Va, poi, disattesa la censura secondo cui l’Amministrazione comunale avrebbe potuto fare ricorso allo strumento ordinario di cui all’art. 76, secondo comma, lettera c), del decreto legislativo n. 36/2023 (cd. contratto-ponte).
In particolare, la ricorrente invoca l’art. 5, co. 2-ter, della legge regionale 8 aprile 2010, n. 9, che, come dalla stessa parte prospettato (cfr. memoria in data 10 marzo 2025, pag. 9), “attribuisce anche ai Comuni, in forma singola o associata, la fondamentale funzione riconosciuta alla S.R.R. di procedere, autonomamente, all’affidamento del servizio di gestione dei rifiuti, previa autorizzazione dell’Assessorato regionale e/o della S.R.R.”.
Nel caso di specie difettava la prescritta autorizzazione, in quanto dalla nota della S.R.R. in data 24 ottobre 2022 (prodotta in giudizio dal Comune) si evince che l’Assessorato regionale, a fronte di una richiesta inoltrata dalla S.R.R. per conto del Comune in merito alla possibilità per quest’ultimo di procedere autonomamente all’affidamento del servizio (v. nota del Comune di Riposto in data 10 marzo 2022), aveva “chiarito che, ai sensi dell’art. 8 della L.R. 9/2010, la SRR debba “provvedere all’espletamento delle procedure per l’individuazione del gestore del servizio integrato di gestione dei rifiuti, con le modalità di cui all’art. 15” (cfr. art. 15 della legge regionale n. 9/2010).
È, invece, fondato il secondo motivo di ricorso, con il quale è dedotta l’illegittimità delle ordinanze impugnate nella parte in cui hanno imposto la prosecuzione del servizio alle condizioni economiche di cui al contratto n. 2080 in data 11 ottobre 2016.

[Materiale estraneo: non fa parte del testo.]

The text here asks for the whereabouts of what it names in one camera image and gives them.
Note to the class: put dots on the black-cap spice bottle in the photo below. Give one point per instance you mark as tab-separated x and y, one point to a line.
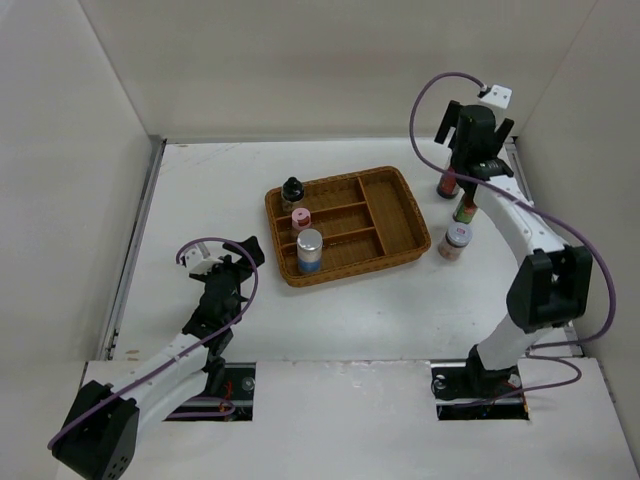
292	194

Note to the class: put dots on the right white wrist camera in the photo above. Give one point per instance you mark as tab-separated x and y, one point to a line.
495	96

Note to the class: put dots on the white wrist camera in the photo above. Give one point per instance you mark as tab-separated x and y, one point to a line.
198	261
495	96

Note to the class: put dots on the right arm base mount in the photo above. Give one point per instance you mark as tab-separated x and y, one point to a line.
462	394

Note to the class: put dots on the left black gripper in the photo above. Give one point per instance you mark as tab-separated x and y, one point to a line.
225	265

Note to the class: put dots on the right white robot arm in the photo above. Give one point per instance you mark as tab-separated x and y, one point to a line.
551	286

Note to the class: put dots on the tall clear black-cap bottle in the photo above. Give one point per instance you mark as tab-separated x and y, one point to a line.
447	187

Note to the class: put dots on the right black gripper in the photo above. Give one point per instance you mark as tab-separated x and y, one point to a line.
451	120

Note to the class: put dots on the yellow-cap red sauce bottle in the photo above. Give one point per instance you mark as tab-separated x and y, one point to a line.
465	210

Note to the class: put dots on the white-lid brown spice jar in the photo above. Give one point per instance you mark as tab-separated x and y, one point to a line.
456	238

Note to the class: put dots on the pink-cap spice bottle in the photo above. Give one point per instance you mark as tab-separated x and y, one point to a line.
300	221

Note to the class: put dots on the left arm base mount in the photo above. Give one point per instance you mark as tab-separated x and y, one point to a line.
220	390

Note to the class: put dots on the brown wicker divided basket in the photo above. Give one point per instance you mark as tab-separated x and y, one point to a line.
369	221

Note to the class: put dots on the silver-lid blue-label jar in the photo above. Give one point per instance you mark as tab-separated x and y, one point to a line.
309	247

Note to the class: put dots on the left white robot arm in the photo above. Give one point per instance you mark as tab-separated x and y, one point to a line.
103	427

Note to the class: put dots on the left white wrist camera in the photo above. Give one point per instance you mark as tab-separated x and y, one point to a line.
198	261

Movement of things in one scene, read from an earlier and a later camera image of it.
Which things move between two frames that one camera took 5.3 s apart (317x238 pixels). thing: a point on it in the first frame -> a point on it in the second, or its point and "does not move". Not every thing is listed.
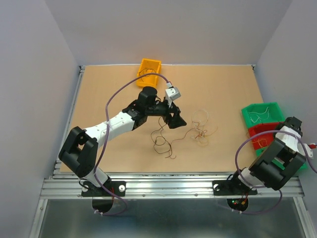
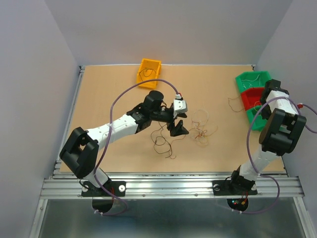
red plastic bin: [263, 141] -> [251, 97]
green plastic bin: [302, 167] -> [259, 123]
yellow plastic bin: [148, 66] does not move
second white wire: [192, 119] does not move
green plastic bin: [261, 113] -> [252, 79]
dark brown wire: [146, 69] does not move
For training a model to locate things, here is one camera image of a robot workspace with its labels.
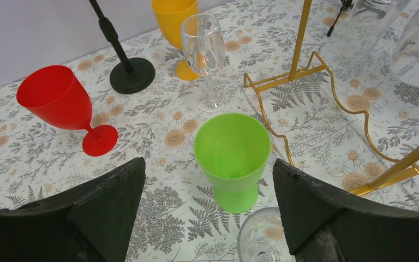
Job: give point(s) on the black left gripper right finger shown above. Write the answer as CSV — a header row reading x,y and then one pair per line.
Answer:
x,y
325,223

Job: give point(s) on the gold wire wine glass rack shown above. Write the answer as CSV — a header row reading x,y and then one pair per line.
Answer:
x,y
350,119

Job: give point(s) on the tripod stand with purple microphone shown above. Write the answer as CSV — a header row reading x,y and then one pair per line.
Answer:
x,y
346,5

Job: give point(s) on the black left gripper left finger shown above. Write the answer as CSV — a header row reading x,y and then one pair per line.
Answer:
x,y
90,222

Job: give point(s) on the black stand with pink microphone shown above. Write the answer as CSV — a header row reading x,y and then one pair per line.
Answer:
x,y
131,75

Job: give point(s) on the yellow plastic wine glass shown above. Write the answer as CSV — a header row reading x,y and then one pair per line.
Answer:
x,y
170,15

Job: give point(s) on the floral patterned tablecloth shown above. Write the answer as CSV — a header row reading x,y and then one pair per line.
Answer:
x,y
178,218

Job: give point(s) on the red plastic wine glass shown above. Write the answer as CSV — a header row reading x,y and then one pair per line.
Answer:
x,y
55,95

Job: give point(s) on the green plastic wine glass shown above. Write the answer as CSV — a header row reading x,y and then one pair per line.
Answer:
x,y
232,150

Come affermato da consolidata giurisprudenza, infatti, la situazione di urgenza “non può giustificare la definizione in via autoritativa e definitiva dell’importo dei canoni da corrispondere al gestore, atteso che il profilo dell’economia del rapporto non può in alcun modo essere attratto dai presupposti di contingibilità e urgenza” (T.A.R. Sicilia, Palermo, Sez. II, 21 febbraio 2024, n. 660; cfr. Cons. Stato, Sez. V, 26 maggio 2015, n. 2610, secondo cui “il provvedimento contingibile ed urgente non può giustificare anche una sorta di prezzo imposto dall’Amministrazione al privato; all’obbligo di proseguire nell’espletamento del servizio si ricollega un’esigenza di giusto compenso per il destinatario del provvedimento… la situazione di urgenza non giustifica la definizione in via autoritativa e definitiva dell’importo dei canoni da corrispondere al gestore, poiché il profilo economico del rapporto in alcun modo può essere attratto dai presupposti di contingibilità e urgenza, posti a fondamento dell’ordinanza”).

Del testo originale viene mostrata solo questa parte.